JJ: Well, Bernie represents direction not complexion. He stood up for me in ’88 and we won Vermont — the whitest state in the country. I recognize that I will not go against Bernie, but I’ve not made a decision to endorse anybody. And when we talk, I share with him observations. Same with Warren, share observations. I’m not endorsing either one at this point. I think the idea that somehow Biden has largely inherited the black vote in South Carolina is not sound judgment. We were saying no to Clarence Thomas, he said, yes, to Clarence Thomas. We were saying no to the Crime Bill. He said yes to the Crime Bill. No to the Iraq War. He said yes to the Iraq war. He’s on a different side of history. It’s his right to be there but he might as well own up to his side of history.

JS: What is your analysis of why so many members of the Congressional Black Caucus have lined up behind Joe Biden?

JJ: I think at first, it looked as if he couldn’t lose and the Democratic machinery had lined up for Biden. But his message does not address the pain of our people. I’m not sure what moderate means if people don’t have affordable healthcare. I’m not sure what moderate, “I’m a moderate” means to us. In fact, it means very little to us.

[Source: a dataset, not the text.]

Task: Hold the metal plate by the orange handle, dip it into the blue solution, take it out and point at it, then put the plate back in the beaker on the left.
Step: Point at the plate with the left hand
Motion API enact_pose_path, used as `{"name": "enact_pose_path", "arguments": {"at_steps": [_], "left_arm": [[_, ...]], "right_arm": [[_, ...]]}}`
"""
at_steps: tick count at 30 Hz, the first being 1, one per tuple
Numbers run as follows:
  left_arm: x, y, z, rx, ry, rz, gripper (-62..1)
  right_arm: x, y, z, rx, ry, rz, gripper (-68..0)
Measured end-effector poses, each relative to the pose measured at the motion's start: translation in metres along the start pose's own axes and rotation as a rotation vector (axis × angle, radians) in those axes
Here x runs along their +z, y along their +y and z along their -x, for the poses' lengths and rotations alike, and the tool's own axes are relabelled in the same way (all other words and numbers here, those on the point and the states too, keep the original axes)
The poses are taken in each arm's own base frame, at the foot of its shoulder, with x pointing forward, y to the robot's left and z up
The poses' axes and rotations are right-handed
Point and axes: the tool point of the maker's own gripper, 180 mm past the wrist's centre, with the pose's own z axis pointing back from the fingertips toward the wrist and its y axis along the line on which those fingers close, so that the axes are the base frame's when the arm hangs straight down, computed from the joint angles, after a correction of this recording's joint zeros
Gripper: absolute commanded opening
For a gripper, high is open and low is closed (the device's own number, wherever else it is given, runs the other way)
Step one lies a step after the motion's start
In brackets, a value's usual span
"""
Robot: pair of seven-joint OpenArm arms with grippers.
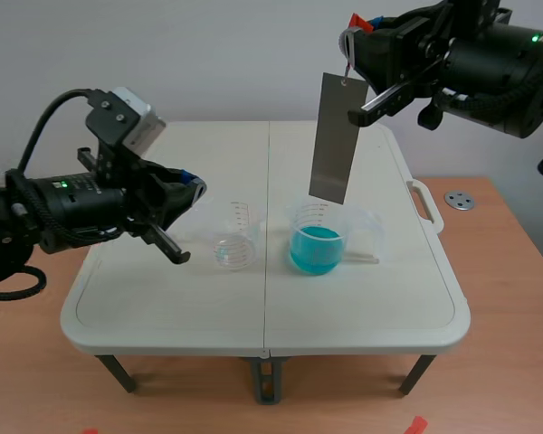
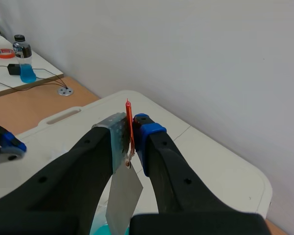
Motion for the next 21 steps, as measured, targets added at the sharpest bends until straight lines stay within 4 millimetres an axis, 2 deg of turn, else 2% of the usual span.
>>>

JS: Are there any ways in which you think that a Bloomberg presidency would be fundamentally better than a Trump presidency?

JJ: If it came down to the two of them, it would be. Their style is the same in terms of authoritarian leadership. But Bloomberg has a decency that’s different than Trumps. We seek to gain favor with the Democrats while Trump seeks to gain favor with the extreme right-wing.

JS: Do you think that a ticket of Bernie Sanders and Elizabeth Warren beats Donald Trump and Mike Pence?

JJ: It’s hard for me to make that kind of projection. They’re so much alike, I’m not sure. It may be but I’m not sure it would be broad enough. I believe it takes two wings to fly, left and right-wing to fly. In that scenario, Biden was Barack’s right-wing. With Barack out, there’s nothing left but the right-wing.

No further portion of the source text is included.